> Source data
========================================================================

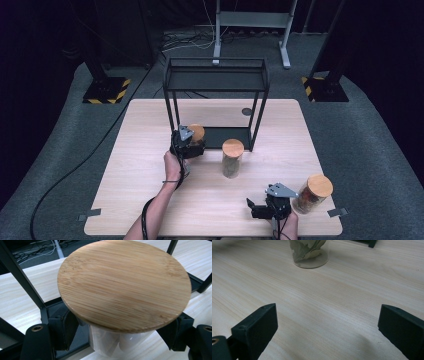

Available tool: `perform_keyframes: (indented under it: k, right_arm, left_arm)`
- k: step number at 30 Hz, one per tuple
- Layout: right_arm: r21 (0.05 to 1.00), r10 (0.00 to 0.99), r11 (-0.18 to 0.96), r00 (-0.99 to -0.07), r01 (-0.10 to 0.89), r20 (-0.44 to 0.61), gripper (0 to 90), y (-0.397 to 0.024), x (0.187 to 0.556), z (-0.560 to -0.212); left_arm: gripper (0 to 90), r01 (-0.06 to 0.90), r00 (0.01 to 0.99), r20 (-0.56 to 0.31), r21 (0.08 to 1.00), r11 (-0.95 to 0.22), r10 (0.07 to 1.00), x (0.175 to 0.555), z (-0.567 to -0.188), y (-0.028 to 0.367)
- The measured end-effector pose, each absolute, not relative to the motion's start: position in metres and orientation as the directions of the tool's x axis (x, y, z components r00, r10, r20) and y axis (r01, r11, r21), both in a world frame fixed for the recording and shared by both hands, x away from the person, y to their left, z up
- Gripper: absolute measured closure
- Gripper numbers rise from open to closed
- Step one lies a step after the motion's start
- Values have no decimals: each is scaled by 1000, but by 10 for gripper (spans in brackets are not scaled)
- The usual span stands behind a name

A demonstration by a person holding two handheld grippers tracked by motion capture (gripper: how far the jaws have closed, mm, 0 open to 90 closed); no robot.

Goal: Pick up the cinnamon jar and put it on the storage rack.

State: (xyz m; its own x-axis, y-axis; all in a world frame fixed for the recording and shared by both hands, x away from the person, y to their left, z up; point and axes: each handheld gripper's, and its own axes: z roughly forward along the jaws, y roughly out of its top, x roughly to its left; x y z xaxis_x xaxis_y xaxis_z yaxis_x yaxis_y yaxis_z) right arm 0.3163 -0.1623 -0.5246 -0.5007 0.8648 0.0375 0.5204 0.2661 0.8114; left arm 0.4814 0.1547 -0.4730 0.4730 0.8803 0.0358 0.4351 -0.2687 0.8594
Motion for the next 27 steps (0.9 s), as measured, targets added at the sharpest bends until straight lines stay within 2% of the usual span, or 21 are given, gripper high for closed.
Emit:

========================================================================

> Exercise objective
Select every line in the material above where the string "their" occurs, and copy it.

> The answer
- The measured end-effector pose, each absolute, not relative to the motion's start: position in metres and orientation as the directions of the tool's x axis (x, y, z components r00, r10, r20) and y axis (r01, r11, r21), both in a world frame fixed for the recording and shared by both hands, x away from the person, y to their left, z up
State: (xyz m; its own x-axis, y-axis; all in a world frame fixed for the recording and shared by both hands, x away from the person, y to their left, z up; point and axes: each handheld gripper's, and its own axes: z roughly forward along the jaws, y roughly out of its top, x roughly to its left; x y z xaxis_x xaxis_y xaxis_z yaxis_x yaxis_y yaxis_z) right arm 0.3163 -0.1623 -0.5246 -0.5007 0.8648 0.0375 0.5204 0.2661 0.8114; left arm 0.4814 0.1547 -0.4730 0.4730 0.8803 0.0358 0.4351 -0.2687 0.8594

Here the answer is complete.